The second you’re through the door, it slams shut behind you, making you jump. You place a hand on your chest - a habit you picked up from the many times you’ve manifested, mortals seemed to do that when something surprised them - and exhale through your nose.
Ahead of you, the High Devil paces back and forth in front of his desk.
You take a moment to have a good look at the place. It’s the first time you’ve set foot in this room. The ceilings are so high you can’t see where they end, but the room itself is surprisingly small for such a figure like Old Horns.
The walls are draped with burgundy curtains and there are candles everywhere. To most people, this room would be unbelievably dark, but you are able to see Hongjoong very clearly. His desk almost takes up the total width of the room and seems to be carved from mahogany or oak.
You clear your throat quietly and remind yourself that you’re not here to admire his decor.

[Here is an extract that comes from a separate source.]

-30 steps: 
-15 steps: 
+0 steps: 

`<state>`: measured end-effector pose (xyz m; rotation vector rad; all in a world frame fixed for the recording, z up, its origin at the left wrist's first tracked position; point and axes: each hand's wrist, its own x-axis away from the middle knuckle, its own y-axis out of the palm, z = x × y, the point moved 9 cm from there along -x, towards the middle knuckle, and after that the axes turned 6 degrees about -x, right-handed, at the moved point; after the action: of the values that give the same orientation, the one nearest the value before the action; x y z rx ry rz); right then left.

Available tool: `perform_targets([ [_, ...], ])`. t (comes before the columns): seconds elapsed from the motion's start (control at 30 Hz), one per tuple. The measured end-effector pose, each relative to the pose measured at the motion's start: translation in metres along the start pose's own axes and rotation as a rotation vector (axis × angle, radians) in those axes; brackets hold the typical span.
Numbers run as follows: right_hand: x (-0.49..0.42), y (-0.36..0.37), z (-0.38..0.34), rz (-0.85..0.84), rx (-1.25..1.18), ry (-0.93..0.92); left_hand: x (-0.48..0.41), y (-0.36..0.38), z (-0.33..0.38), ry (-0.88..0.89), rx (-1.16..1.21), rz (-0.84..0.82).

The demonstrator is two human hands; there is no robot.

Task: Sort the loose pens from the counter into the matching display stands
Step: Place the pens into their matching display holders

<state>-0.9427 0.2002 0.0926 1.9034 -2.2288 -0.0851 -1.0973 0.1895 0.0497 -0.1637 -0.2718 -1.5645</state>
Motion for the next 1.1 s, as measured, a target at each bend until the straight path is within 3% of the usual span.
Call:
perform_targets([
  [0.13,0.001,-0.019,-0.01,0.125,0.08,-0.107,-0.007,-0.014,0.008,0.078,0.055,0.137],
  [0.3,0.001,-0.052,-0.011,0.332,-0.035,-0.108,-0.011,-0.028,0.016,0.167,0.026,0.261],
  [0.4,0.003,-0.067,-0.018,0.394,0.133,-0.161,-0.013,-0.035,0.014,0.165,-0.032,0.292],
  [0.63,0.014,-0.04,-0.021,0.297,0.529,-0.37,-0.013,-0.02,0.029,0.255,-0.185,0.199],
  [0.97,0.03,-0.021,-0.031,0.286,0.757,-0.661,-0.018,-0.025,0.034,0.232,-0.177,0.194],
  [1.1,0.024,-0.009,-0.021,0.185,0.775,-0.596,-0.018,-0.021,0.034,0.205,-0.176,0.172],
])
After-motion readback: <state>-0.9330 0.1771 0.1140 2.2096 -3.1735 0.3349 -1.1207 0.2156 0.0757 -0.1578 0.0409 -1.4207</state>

Hongjoong stops when he notices you. “Ah.” He quickly disappears in a cloud of smoke beneath the desk then reappears on the other side, already sitting in his chair, a motion that doesn’t phase you. “Take a seat.”
There’s a passive sense of magnitude inside you; this is the first time you’ve ever met Hongjoong, the first time you’ve ever stepped into his office, something strictly forbidden unless he specifically requests it. Over the course of the three millennia that you’ve spent in purgatory, that occasion is so rare that you notice three distinct plaques affixed to the wall behind him denoting these moments as some sort of achievements.

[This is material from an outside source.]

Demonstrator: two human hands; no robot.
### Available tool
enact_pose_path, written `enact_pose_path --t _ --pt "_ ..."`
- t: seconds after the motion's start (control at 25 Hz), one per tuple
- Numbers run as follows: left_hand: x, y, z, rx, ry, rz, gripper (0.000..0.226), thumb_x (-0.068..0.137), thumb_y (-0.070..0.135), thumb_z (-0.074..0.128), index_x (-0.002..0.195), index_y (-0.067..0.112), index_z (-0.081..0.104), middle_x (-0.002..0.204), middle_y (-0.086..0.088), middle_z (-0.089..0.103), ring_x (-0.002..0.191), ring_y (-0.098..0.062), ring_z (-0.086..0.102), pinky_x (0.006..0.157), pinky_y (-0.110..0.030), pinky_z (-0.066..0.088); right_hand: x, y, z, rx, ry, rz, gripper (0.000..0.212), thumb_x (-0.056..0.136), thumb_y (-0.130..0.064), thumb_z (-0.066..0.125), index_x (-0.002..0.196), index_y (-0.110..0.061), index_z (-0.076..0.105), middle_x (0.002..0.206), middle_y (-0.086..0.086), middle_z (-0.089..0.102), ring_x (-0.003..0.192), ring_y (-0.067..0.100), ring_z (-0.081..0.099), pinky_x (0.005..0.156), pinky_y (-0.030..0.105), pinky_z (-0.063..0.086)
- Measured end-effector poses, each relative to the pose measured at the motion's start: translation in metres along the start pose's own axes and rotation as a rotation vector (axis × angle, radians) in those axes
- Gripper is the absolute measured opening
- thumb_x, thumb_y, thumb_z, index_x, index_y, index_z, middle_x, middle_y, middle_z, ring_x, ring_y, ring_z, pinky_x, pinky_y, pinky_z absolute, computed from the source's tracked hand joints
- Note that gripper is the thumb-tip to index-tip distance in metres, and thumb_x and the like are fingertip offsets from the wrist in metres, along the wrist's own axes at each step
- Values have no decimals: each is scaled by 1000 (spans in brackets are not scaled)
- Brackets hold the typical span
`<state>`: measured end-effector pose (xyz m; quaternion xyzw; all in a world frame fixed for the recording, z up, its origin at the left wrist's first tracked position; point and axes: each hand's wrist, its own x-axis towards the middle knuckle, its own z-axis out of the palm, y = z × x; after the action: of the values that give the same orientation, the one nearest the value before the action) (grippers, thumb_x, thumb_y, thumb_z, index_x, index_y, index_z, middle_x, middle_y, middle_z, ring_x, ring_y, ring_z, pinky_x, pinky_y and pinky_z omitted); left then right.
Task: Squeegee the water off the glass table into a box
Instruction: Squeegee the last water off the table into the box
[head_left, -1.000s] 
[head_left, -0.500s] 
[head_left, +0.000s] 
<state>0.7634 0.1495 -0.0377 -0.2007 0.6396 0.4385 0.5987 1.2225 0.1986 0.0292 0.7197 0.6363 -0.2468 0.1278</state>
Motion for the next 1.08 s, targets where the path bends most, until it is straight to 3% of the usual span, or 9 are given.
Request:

You assume this meeting will add a fourth to that collection.
Eventually, you take a seat opposite and slowly descend into the chair. Perhaps that feeling isn’t so passive after all.
Everything that you’ve understood about Hongjoong over the centuries is now taking full effect right in front of you. He doesn’t make eye contact, doesn’t seem particularly pleased with social interaction, and the embers don’t so much dance around his hair as they do shift erratically around his entire form.
Neither of you speak for a time. What do you say? Do you even say anything at all? Yunho hadn’t exactly debriefed you on the appropriate etiquette for talking to the High Devil.
Uncomfortable silence spreads through the whole room until eventually, Hongjoong shifts his gaze to the side and speaks. “I am sure you understand why I have asked you to come here.”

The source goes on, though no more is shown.